Chargrilled vegetable and pesto ricotta quesadillas
- 31.10.2022
- 927
Combine sweet chargrilled vegetables with cheddar for an authentic Mexican meal.
Recipe «Chargrilled vegetable and pesto ricotta quesadillas» presented in category Recipes / Vegetarian, to prepare this dish you will need no more 50 minutes. To make this dish at home by prescription from the author Gomer would need: 250g fresh ricotta, 2 tbsp basil pesto, 2 red capsicums, quartered, deseeded, Olive oil spray, 500g butternut pumpkin, peeled, deseeded, cut into 1cm-thick slices , 6 flour tortillas, 40g baby spinach leaves, 70g coarsely grated cheddar , Mixed salad leaves, to serve.
Ingredients:
- 250g fresh ricotta
- 2 tbsp basil pesto
- 2 red capsicums, quartered, deseeded
- Olive oil spray
- 500g butternut pumpkin, peeled, deseeded, cut into 1cm-thick slices
- 6 flour tortillas
- 40g baby spinach leaves
- 70g coarsely grated cheddar
- Mixed salad leaves, to serve
Instructions
- Preheat oven to 200°C.
- Combine ricotta and pesto in a bowl. Season with pepper.

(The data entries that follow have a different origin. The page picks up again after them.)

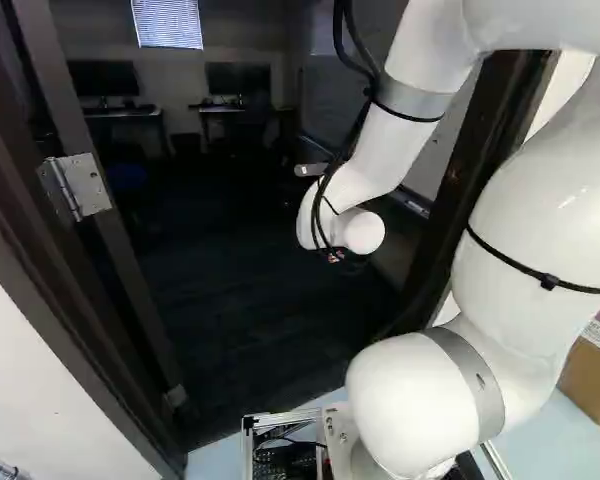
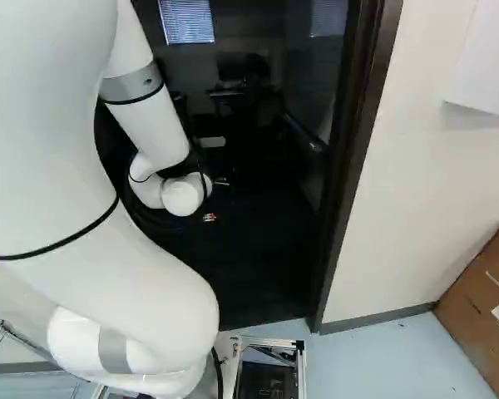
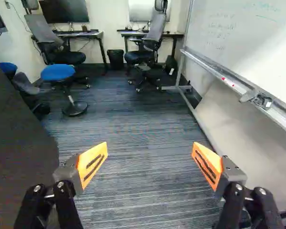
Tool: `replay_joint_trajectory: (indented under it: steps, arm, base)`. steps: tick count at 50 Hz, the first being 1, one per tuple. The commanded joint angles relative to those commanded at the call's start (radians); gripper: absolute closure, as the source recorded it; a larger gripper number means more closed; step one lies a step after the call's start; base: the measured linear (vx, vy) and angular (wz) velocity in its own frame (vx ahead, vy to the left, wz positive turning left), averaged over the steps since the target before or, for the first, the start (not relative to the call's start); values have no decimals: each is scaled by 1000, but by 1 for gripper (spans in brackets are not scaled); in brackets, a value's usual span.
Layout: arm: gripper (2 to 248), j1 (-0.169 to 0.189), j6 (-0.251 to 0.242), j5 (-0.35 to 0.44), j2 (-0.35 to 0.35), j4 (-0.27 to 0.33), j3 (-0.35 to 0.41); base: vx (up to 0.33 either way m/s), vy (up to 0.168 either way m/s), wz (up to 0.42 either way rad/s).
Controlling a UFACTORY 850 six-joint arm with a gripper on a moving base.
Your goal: Open the door and move inside
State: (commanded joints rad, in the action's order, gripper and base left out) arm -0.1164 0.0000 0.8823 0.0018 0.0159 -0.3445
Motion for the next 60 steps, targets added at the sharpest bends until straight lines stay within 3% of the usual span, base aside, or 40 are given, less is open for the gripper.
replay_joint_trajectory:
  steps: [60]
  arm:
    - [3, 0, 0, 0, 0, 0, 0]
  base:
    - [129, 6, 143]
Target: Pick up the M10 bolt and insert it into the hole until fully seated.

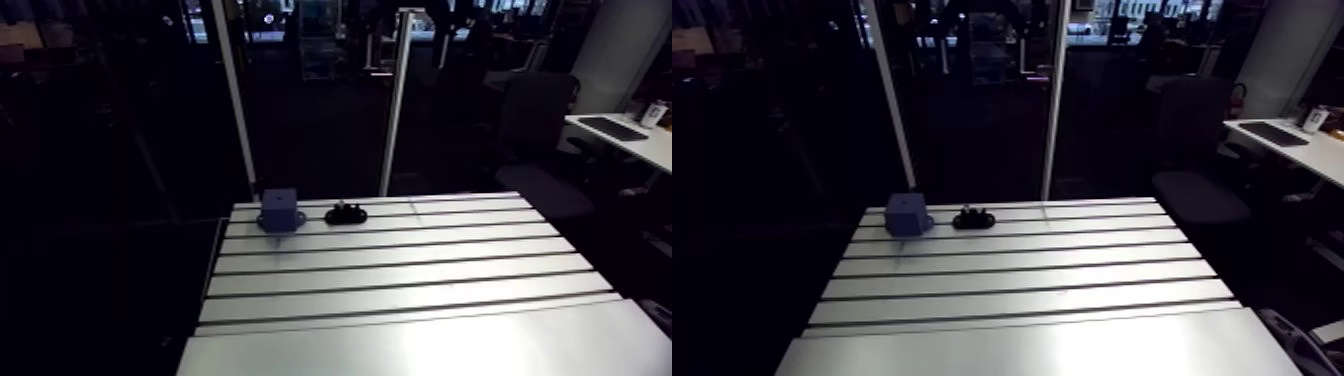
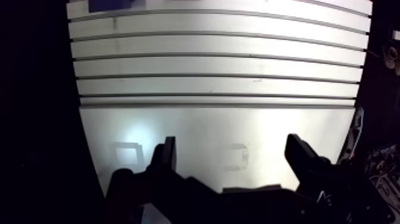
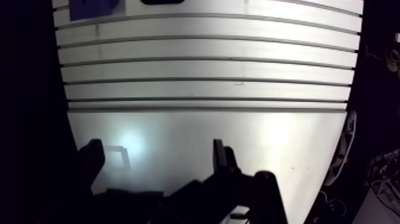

- Preheat a chargrill on medium-high. Spray both sides of capsicum with olive oil spray. Cook on grill for 5 minutes each side or until tender. Set aside for 10 minutes to cool. Cut into 1cm-thick strips.
- Meanwhile, cook the pumpkin on grill for 7-8 minutes each side or until tender. Transfer to a plate. Cook tortillas for 1 minute each side or until heated through.
- Line a baking tray with non-stick baking paper. Place 2 tortillas on tray and spread with half the ricotta mixture. Top with half the capsicum, pumpkin, spinach and cheddar. Repeat layering with tortillas and the remaining ricotta mixture, vegetables and cheddar. Top with remaining tortillas. Bake for 10 minutes or until heated through. Cut quesadillas in half and serve with mixed salad leaves.